User-centered design means understanding what your users need, how they think, and how they behave – and incorporating that understanding into every aspect of your process. — Jesse James Garrett
The single-vendor model is equally problematic. Handing an entire national healthcare system to one large supplier puts all the knowledge outside government, makes switching prohibitively expensive and makes long term improvement nearly impossible. Without internal expertise, HIO cannot effectively manage any supplier.
HIO needs internal technical capacity: a team that can evaluate architecture, validate contractor work and manage infrastructure. The goal isn’t to build everything in-house, but to set standards and avoid single-supplier dependency.

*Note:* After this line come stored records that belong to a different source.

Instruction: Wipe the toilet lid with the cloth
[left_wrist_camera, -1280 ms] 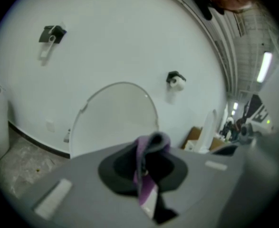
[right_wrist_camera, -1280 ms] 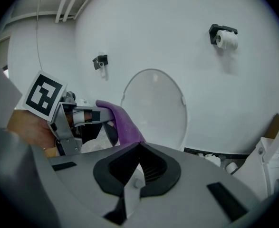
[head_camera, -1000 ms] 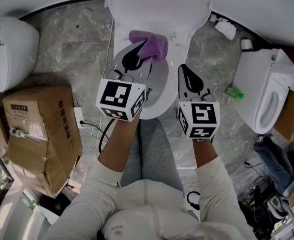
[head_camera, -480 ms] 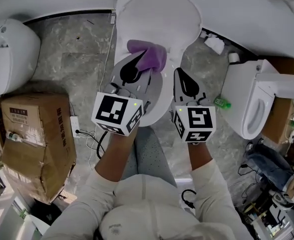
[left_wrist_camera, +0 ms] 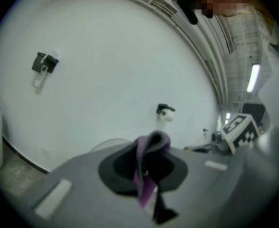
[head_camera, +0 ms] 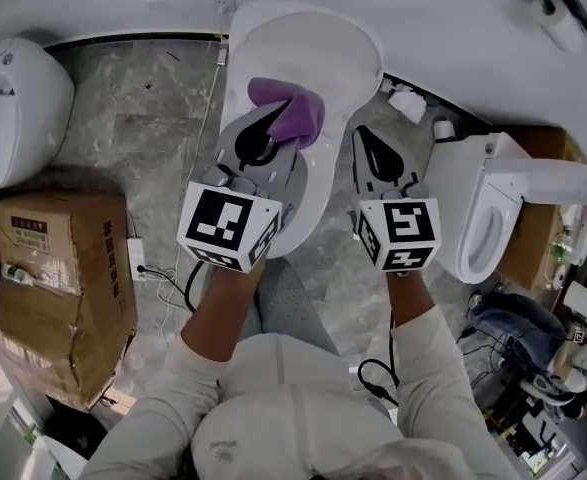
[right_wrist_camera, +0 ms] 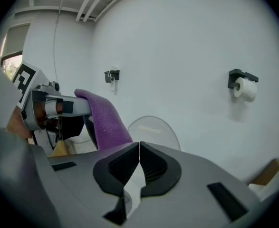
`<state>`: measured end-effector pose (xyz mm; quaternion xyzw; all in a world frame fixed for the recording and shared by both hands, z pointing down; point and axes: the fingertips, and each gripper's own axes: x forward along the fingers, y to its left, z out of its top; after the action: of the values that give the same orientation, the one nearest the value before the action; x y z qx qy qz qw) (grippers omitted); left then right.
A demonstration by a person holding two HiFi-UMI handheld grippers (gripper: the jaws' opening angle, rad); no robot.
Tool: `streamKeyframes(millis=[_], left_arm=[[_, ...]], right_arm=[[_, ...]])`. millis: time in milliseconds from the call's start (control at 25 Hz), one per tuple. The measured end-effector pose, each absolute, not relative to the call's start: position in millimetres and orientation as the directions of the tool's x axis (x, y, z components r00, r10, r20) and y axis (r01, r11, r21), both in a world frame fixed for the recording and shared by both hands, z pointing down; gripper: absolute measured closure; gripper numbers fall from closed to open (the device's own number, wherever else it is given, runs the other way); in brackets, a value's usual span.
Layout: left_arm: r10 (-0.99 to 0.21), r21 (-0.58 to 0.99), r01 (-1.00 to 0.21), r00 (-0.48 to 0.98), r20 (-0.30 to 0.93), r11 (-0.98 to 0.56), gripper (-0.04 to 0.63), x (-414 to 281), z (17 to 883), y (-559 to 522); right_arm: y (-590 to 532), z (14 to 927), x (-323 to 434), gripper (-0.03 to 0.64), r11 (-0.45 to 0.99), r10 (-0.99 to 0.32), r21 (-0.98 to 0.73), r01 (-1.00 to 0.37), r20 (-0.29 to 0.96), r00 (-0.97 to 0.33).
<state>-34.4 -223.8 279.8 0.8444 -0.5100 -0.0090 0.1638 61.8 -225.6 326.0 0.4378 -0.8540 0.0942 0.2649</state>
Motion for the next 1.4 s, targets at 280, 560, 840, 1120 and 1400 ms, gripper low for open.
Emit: streamKeyframes(millis=[280,560,840,1120,1400], left_arm=[[-0.869,0.272,-0.862,0.475,0.138,-0.428,0.575,-37.2,264.2,-231.2],[-0.873,0.263,-0.869,0.465,0.148,-0.418,0.575,-43.0,256.3,-253.5],[-0.875,0.266,-0.871,0.46,0.15,-0.412,0.575,-47.1,250.1,-277.3],[-0.879,0.276,-0.873,0.453,0.148,-0.403,0.575,-51.2,246.5,-285.3],[-0.884,0.285,-0.876,0.442,0.153,-0.389,0.575,-58.9,251.0,-286.2]], right_arm=[[-251.0,313.5,53.9,0.598,0.75,-0.604,0.197,-0.631,0.592,-0.533],[-293.1,311.7,47.9,0.598,0.827,-0.529,0.242,-0.507,0.642,-0.556],[-323.9,319.5,37.2,0.577,0.871,-0.469,0.258,-0.418,0.689,-0.553],[-357.0,343.5,39.3,0.514,0.904,-0.403,0.256,-0.342,0.776,-0.485],[-399.3,368.4,38.4,0.495,0.915,-0.379,0.276,-0.293,0.837,-0.395]])
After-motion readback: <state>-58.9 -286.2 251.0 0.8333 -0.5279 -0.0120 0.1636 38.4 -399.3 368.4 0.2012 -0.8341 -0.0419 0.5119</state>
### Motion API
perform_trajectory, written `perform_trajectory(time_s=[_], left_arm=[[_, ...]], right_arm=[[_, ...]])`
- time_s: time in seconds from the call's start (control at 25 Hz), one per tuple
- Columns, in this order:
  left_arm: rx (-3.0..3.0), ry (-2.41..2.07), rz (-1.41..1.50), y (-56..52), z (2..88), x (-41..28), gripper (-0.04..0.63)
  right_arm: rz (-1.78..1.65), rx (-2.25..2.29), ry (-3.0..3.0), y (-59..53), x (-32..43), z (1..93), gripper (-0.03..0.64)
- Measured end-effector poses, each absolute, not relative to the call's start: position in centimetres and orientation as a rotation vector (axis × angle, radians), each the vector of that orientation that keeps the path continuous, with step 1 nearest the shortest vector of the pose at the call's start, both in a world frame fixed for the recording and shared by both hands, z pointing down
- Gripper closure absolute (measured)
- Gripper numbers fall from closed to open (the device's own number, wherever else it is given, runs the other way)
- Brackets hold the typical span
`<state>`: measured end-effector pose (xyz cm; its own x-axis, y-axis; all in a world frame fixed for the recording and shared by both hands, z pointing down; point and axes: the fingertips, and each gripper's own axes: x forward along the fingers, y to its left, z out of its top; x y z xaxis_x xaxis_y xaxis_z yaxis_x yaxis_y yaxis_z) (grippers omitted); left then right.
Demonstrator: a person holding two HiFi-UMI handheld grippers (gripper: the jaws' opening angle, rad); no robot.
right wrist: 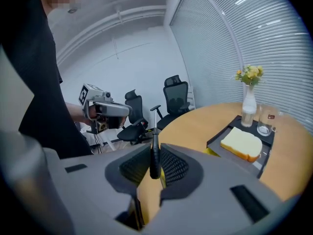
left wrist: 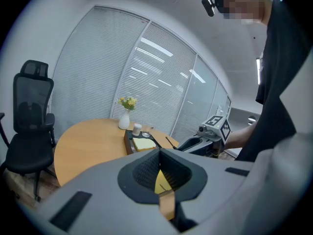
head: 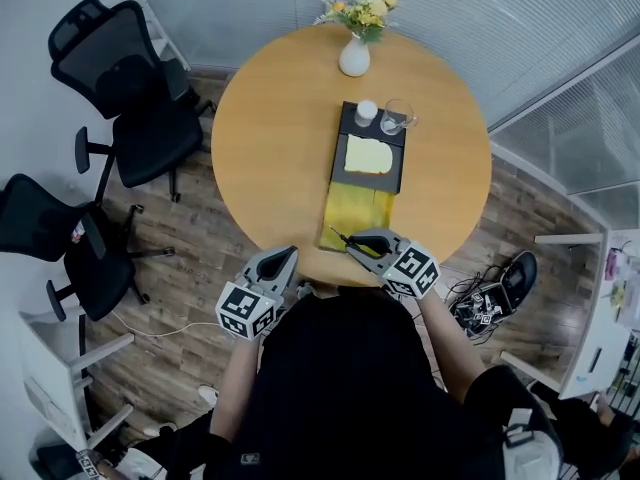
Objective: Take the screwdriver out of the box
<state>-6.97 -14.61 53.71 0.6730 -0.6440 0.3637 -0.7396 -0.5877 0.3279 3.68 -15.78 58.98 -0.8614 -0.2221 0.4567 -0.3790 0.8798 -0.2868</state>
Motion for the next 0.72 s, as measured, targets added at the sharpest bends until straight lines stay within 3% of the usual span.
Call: perform_trajectory(time_s=[0.28,0.72], left_arm=[[2.428,-1.079,0.276,-14.7,53.7,-6.7,0.591],[2.428,-1.074,0.278,-14.6,53.7,-6.4,0.591]], right_arm=[[0.700,0.367,-2.768,-15.2,3.4,56.8,0.561],[0.682,0.334,-2.822,-15.3,3.1,55.4,0.561]])
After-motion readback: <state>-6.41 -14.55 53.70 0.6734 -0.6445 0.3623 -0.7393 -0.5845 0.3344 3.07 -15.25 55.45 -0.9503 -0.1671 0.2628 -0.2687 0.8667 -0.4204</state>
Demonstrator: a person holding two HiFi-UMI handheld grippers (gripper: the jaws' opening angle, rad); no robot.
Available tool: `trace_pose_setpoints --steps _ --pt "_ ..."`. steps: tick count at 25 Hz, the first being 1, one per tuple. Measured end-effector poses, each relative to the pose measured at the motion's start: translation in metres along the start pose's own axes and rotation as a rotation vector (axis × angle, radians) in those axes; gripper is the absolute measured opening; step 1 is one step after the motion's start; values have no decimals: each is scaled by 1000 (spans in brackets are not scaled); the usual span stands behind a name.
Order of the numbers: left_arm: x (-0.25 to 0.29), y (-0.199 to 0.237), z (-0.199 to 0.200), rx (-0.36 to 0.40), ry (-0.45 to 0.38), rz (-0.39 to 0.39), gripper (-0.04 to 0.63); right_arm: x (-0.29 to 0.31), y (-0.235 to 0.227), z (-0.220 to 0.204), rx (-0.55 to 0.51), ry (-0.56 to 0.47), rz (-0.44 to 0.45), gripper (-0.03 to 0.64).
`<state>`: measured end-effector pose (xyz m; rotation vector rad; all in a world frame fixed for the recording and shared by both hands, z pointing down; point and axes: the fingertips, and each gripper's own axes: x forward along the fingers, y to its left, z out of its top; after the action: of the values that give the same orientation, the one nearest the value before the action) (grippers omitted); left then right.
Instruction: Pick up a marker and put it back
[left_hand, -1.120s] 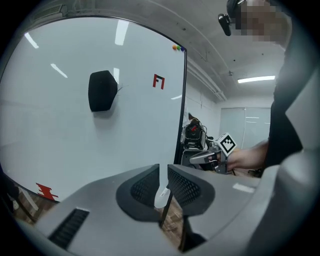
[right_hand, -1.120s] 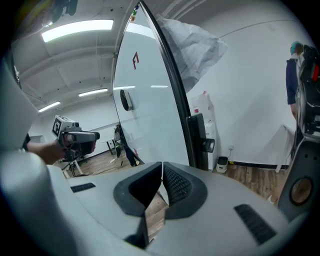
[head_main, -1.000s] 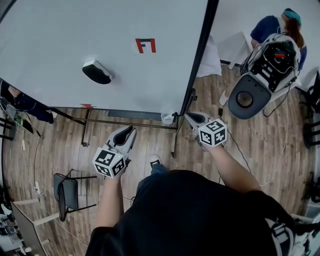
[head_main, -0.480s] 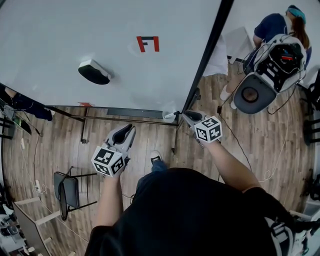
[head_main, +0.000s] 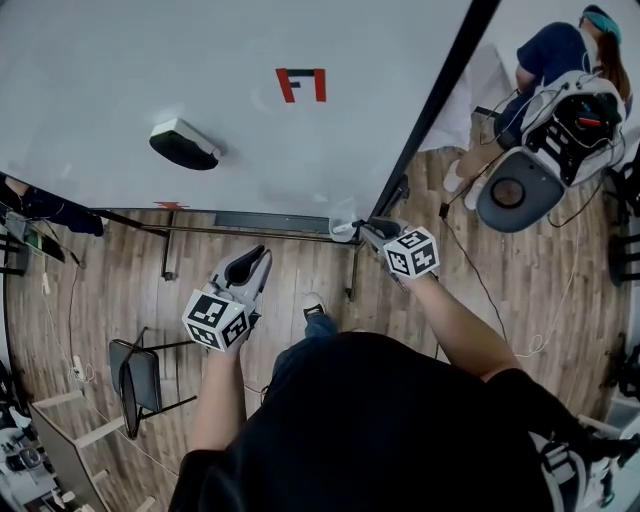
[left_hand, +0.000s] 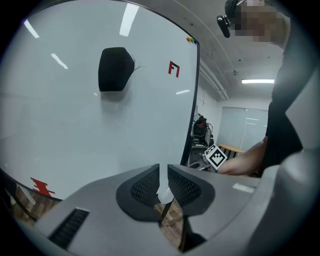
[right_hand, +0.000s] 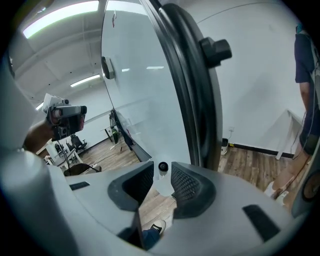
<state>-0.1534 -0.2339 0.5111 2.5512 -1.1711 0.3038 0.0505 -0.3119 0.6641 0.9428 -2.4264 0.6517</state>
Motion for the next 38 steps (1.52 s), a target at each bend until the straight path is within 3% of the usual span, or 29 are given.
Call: trace_pose_setpoints --steps 20,38 --pt "2 18 -8 -18 29 -2 60 38 -2 -14 55 35 16 129" --pt "-4 16 -10 -12 29 -5 60 41 2 -14 35 42 -4 72"
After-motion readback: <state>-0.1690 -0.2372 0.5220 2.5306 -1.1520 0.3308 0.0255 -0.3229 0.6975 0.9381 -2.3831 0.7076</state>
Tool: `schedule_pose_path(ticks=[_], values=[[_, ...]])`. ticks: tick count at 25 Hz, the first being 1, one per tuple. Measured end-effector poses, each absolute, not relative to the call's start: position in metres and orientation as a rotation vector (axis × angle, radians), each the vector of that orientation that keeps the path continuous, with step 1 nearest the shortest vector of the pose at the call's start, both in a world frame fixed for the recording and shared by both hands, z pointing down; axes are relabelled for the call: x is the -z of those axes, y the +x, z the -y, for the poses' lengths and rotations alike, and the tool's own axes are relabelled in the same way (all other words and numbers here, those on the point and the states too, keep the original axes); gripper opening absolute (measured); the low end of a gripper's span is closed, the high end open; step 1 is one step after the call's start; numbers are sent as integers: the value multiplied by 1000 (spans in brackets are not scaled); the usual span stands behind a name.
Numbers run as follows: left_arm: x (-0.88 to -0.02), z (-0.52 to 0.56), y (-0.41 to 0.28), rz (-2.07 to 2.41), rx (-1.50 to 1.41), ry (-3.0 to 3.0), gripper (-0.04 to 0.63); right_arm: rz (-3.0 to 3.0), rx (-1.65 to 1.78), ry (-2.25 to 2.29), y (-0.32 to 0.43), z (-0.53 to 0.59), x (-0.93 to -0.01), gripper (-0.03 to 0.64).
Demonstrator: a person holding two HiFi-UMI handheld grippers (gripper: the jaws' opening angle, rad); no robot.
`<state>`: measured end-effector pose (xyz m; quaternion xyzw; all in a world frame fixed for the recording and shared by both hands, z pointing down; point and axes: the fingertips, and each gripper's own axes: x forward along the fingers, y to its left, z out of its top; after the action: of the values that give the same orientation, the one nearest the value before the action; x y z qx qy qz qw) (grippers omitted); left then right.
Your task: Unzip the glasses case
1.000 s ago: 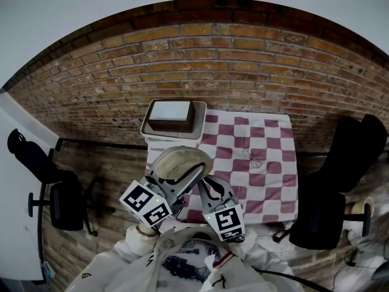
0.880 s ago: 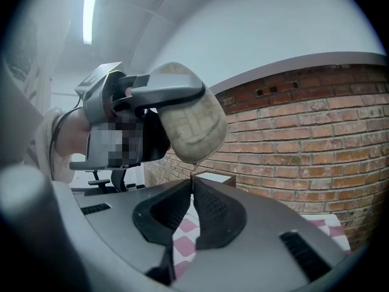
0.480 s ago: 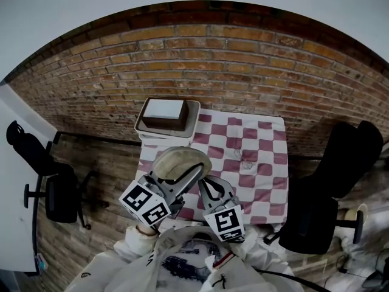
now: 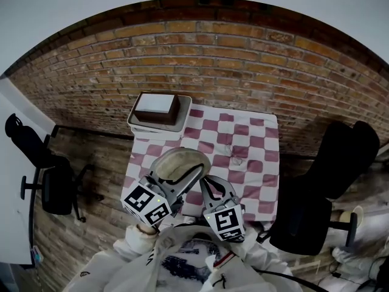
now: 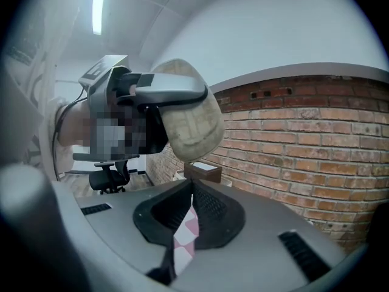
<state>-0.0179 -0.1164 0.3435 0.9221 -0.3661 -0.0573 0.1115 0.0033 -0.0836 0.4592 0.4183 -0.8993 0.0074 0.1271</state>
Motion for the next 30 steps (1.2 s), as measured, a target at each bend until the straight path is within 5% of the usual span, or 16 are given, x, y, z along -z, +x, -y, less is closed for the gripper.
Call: schedule_pose_path(ticks=[30], values=[[-372, 90, 8, 1077, 130, 2601, 290, 2453, 202, 1289, 59, 79, -467, 17]])
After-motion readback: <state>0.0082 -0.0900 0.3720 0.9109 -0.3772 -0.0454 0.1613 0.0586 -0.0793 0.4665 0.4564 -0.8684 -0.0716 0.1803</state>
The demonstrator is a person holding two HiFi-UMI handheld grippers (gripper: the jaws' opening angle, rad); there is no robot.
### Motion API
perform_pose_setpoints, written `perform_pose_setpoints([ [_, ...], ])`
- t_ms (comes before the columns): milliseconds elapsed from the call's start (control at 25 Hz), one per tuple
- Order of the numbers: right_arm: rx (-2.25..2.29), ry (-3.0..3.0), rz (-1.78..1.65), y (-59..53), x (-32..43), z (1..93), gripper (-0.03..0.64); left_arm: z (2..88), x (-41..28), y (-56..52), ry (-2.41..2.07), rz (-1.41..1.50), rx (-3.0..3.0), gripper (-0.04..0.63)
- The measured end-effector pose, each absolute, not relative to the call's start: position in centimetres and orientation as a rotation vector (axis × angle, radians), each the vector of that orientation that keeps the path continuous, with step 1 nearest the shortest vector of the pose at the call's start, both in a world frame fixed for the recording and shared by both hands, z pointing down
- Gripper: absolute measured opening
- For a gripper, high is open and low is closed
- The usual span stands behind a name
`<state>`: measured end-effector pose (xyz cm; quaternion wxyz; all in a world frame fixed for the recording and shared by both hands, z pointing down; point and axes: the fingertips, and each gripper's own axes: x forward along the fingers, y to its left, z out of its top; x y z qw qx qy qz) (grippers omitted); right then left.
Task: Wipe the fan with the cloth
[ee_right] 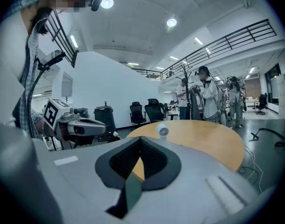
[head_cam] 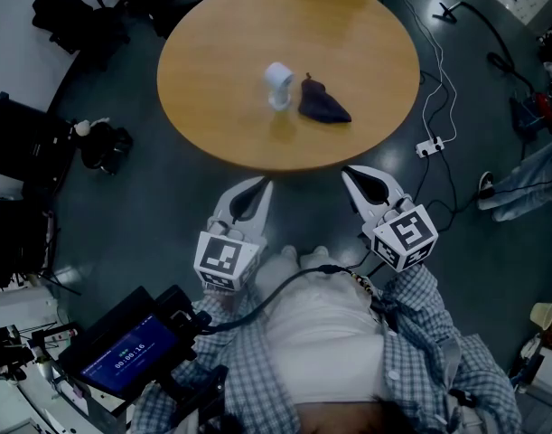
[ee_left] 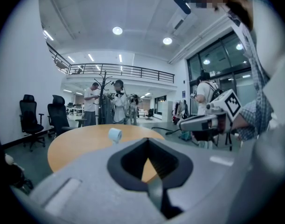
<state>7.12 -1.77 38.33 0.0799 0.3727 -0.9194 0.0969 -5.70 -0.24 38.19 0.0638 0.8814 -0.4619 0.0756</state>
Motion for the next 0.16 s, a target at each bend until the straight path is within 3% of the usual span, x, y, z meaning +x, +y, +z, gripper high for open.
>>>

Achieving this means splitting the platform into separate components with clear interfaces between them. Use industry standards so different teams can work together. When something isn’t working, replace the component or change the team; you shouldn’t need to rebuild everything. This allows flexibility in approach, development and maintenance. Right now, HIO attempts to manage vendor performance through contractual penalties. The contract includes performance requirements, and penalties are supposedly being applied. But this data is not public. What are the actual penalties? What’s being done about permanent fixes? Beyond the transparency problem, penalties cannot fix bad architecture. The system keeps failing. The problem is structural, not contractual.
Government software should be transparent. A public status page showing the state of each component should be standard, not debatable. Incident reports should be immediate and not incidental. The public should know what happened and why, what changed, and the steps taken to prevent it from happening again. Performance metrics and roadmaps should be publicly available.
Hiding failures doesn’t make them go away.
But transparency alone won’t fix GESY. A quick fix will not address this issue. You cannot patch your way out of a design problem. Without addressing the root causes, these outages will keep happening. Real reform needs an independent technical audit, service standards with real consequences, a plan to isolate core functions, stronger public sector capability and procurement that breaks single vendor dependency.
Building a reliable national system is achievable. The only question is whether Cyprus will fix it properly or continue accepting failure. Better standards, better governance, and real accountability are not optional.